Godono di un raro privilegio le commedie di Čechov. Non solo incantano, ma si direbbe rispondano ad una necessità dell'anima. Come dimostra anche questa nuova, vibrante edizione de Il giardino dei ciliegi, in scena fino a domenica prossima al Teatro dell'Elfo a Milano. Pièce curata con eleganza, anche se resta su binari tradizionali, tra realismo e vaudeville, da Ferdinando Bruni per la bella, affiatata compagnia milanese dei Teatridithalia.
Un'edizione dove c'è movimento e libertà corretta di identificazioni personali: cioè significativa coincidenza anagrafica tra le biografie degli interpreti e quelle dei personaggi. E dove tutto funziona bene nella grande scena non più sovrastata, come quella della storica versione dataci da Strehler, da quell'immenso candido velano che un palpito improvviso tramutava nell'immagine delle chiome fonte dei ciliegi, ma riempita di oggetti concreti carichi di valenze evocative che alla fine dopo aver destato tanti ricordi scompariranno. In un luogo, una stanza di bambini, che è punto di ritrovo, di incrocio dei molteplici personaggi che respirano, amano, soffrono nella storditezza di memorie infantili e nella pochezza dei sentimenti. Personaggi fragili, indecisi o inaffidabili.
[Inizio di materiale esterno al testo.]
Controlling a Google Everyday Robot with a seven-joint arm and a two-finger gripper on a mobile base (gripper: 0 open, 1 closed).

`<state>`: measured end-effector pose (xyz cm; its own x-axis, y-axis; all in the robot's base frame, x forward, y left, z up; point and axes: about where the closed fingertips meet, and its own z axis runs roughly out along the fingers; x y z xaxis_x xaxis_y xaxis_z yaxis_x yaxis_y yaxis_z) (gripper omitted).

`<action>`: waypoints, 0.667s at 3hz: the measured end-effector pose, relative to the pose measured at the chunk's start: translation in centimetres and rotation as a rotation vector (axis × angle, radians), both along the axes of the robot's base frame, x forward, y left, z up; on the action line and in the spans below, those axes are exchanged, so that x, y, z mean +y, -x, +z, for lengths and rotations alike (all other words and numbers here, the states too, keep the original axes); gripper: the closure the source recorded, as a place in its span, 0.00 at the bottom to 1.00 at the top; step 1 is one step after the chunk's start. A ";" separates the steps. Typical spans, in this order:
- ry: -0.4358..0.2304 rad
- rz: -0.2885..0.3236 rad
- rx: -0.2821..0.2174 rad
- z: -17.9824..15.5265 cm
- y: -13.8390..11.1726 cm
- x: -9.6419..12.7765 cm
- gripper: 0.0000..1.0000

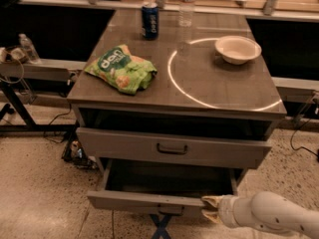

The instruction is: Open middle drawer

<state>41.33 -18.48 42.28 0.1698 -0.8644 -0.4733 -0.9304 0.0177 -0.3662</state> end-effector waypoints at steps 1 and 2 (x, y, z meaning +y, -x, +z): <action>0.000 0.000 0.000 0.0 0.0 0.0 0.75; 0.025 0.000 0.052 -0.5 1.6 -0.4 0.44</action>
Offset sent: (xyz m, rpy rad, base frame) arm -0.1429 -0.0398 -0.0332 -0.2154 0.4319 -0.0023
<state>39.68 -18.90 41.81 0.1458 -0.8761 -0.4595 -0.9480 0.0090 -0.3180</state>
A cominciare da colei che è la padrona di casa, la fatua e piagnucolosa Ljuba Andreevna, che passa la vita viaggiando verso Parigi, senza accorgersi, così come il fratello Gaev (figura soave e tragica, il cui vuoto esistenziale è da Čechov tratteggiato mirabilmente) che una nuova epoca sta per iniziare. Che la scure, che presto si abbatterà sui ciliegi del suo bellissimo giardino segna un destino di distruzione non solo del privato ma di una classe giunta al proprio capolinea storico. Il vincitore, senza resistenza alcuna, risulta Lopachin, l'uomo nuovo, il rappresentante, il simbolo di una borghesia in ascesa.
Sostiene Ida Marinelli il ruolo della protagonista con pulizia e varietà di toccanti atteggiamenti. E di una dolce, quasi comica abulia, investe, morbido e stralunato, il suo Gaev Elio De Capitani, sulla scena dell'Elfo a risultare il migliore. Quanto a Paolo Pierobon è un Lopachin di intensità e misura incisive.
Non mancano di efficacia gli altri, tra i quali da segnalare la fresca Angelica Leo nel ruolo di Anja ed Elena Russo in quello di Varja. All'anziano Fabiano Fantini il compito di vestire con proprietà i panni del vecchio, commovente Firs.